Birçok medeniyete ev sahipliği yapan Antakya'da, Roma döneminde 1'inci yüzyıl ortalarında inşa edilen hipodromda, Hatay Mustafa Kemal Üniversitesi (MKÜ) Fen Edebiyat Fakültesi Arkeoloji Bölümü Başkanı Prof. Dr. Hatice Pamir başkanlığında kurulan ekip ile kazı çalışmaları yürütülüyor.
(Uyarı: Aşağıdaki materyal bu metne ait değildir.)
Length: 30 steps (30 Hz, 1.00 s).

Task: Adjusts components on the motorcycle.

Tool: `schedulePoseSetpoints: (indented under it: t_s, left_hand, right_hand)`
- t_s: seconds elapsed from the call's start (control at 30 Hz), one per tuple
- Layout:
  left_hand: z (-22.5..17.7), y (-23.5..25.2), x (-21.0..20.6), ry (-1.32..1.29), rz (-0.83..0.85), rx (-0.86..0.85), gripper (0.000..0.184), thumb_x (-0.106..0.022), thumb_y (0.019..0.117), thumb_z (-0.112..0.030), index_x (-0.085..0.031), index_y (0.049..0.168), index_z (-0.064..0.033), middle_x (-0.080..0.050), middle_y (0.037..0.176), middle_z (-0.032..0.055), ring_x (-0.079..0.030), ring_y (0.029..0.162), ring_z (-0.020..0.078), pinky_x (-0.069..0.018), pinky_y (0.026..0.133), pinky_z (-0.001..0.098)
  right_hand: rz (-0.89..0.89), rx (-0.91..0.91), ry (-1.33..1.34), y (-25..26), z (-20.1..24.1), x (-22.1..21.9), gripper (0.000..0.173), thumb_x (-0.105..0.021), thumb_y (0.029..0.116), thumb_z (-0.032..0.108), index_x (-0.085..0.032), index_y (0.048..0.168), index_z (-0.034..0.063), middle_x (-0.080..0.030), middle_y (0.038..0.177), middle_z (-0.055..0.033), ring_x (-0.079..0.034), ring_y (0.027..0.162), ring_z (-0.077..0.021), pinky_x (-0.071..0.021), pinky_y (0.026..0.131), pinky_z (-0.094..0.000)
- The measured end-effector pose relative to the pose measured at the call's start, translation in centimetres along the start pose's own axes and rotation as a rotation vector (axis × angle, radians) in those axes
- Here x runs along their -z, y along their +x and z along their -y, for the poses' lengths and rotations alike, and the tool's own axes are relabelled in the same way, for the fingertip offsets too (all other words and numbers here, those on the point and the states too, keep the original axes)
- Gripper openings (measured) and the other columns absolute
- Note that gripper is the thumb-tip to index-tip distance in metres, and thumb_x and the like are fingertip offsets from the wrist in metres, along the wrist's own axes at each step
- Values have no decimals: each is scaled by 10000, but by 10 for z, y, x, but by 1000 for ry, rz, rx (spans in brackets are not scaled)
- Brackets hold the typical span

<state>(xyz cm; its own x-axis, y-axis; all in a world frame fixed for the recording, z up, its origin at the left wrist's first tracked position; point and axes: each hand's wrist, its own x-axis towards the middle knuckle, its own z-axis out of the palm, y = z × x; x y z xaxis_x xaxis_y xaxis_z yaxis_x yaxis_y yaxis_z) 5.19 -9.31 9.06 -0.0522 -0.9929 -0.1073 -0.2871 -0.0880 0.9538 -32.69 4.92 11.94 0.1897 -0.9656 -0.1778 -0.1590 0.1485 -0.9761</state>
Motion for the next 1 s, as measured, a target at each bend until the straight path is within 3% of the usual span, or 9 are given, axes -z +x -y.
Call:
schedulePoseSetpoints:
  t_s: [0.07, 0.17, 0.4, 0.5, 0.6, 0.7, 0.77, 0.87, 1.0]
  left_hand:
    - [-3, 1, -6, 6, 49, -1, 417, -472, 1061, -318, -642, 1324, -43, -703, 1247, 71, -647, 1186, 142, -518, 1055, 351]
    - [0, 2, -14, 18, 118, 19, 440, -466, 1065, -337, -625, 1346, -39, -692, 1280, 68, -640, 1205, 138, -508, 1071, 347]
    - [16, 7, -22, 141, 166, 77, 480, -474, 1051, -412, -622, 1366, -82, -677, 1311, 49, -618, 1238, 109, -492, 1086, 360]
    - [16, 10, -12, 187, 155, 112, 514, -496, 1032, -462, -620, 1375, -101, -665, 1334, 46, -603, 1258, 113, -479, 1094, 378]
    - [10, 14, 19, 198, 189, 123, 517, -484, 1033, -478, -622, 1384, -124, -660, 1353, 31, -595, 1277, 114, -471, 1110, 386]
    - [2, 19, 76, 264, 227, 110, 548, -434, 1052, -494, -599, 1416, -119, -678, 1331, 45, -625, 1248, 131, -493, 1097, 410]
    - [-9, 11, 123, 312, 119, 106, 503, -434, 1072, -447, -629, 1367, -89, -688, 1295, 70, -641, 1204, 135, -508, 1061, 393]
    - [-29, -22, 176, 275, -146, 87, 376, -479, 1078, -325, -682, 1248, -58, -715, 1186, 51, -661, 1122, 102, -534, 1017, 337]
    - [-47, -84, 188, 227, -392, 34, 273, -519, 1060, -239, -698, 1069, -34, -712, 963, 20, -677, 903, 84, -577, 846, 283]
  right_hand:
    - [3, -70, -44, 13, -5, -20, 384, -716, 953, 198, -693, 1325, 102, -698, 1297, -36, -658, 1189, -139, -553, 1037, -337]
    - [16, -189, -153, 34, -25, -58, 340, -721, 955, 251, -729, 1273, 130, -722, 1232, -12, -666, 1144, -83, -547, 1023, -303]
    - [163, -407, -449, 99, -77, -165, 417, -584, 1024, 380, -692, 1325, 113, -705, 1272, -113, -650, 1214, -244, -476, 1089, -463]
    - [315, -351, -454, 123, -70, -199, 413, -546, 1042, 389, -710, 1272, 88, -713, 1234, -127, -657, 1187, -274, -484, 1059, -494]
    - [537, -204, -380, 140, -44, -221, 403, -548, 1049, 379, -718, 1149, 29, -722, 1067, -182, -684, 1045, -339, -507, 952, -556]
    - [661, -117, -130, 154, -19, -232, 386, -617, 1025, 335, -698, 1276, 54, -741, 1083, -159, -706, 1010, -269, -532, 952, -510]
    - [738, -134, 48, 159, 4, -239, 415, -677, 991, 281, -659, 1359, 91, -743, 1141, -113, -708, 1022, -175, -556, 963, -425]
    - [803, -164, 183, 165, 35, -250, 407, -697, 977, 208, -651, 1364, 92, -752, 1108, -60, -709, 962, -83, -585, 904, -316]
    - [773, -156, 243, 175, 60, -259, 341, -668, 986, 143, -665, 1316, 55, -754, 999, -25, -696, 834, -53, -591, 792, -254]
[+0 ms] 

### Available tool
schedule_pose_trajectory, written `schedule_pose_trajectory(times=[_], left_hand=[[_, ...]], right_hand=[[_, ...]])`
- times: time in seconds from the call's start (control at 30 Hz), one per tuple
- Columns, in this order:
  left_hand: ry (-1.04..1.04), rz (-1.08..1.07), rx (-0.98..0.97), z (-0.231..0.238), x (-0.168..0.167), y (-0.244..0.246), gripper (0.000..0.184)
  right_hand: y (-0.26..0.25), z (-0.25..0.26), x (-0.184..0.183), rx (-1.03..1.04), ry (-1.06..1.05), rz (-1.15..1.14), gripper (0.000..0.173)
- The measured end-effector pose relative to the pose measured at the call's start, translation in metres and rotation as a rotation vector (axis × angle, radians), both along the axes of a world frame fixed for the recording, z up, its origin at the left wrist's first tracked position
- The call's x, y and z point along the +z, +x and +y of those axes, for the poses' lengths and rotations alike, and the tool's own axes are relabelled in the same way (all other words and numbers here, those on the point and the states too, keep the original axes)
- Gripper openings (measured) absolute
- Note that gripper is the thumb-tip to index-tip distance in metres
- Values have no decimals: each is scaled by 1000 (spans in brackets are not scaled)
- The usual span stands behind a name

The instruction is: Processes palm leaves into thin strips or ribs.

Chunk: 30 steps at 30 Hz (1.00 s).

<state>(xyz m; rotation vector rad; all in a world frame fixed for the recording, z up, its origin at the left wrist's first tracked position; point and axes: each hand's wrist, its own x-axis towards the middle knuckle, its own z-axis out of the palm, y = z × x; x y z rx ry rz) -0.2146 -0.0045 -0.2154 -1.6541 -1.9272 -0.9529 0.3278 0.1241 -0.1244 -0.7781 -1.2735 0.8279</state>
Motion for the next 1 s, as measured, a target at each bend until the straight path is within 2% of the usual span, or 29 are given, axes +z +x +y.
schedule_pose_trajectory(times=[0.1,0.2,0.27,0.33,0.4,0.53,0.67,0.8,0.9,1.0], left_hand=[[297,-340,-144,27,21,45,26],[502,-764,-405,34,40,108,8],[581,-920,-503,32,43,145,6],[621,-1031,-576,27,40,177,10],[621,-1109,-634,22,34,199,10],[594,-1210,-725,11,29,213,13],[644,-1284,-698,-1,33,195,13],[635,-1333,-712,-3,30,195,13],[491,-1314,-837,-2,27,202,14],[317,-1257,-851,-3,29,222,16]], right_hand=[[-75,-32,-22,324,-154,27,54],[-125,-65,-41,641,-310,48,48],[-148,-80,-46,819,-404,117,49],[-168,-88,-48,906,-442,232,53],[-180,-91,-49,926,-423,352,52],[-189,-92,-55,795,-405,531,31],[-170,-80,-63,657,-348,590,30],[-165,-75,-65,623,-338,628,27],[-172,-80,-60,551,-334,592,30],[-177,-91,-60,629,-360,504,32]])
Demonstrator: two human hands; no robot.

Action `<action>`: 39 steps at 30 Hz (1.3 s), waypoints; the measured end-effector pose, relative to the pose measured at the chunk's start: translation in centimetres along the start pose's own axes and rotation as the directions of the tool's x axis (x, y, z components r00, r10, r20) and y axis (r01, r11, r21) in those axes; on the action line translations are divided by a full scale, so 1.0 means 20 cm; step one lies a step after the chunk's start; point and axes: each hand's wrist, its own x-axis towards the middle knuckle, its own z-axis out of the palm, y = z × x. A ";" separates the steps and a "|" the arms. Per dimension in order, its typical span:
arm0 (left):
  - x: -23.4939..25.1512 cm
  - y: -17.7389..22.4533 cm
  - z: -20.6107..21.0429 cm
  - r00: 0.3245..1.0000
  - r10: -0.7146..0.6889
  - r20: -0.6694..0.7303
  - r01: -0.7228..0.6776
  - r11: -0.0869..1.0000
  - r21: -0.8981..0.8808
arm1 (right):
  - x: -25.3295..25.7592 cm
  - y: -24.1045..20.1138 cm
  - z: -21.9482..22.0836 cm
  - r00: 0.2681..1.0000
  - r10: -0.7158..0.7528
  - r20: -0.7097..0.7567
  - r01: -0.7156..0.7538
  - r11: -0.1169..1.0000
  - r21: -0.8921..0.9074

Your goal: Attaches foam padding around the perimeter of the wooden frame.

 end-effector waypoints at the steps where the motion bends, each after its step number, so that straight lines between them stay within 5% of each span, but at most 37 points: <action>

Antik hipodromun kalbi sayılan, atların dönüş yaptıkları spina duvarının ortaya çıktığı kazılarda, 80 bin kişilik kapasiteye sahip tribünlerin temel kazıları yapılıyor. 2013 yılında Bakanlar Kurulu Kararlı Kazı statüsüne alınan ve halen Kültür Bakanlığı ile Hatay Mustafa Kemal Üniversitesi'ne bağlı olarak sürdürülen kazı çalışmaları, 17 kişilik ekiple devam ediyor.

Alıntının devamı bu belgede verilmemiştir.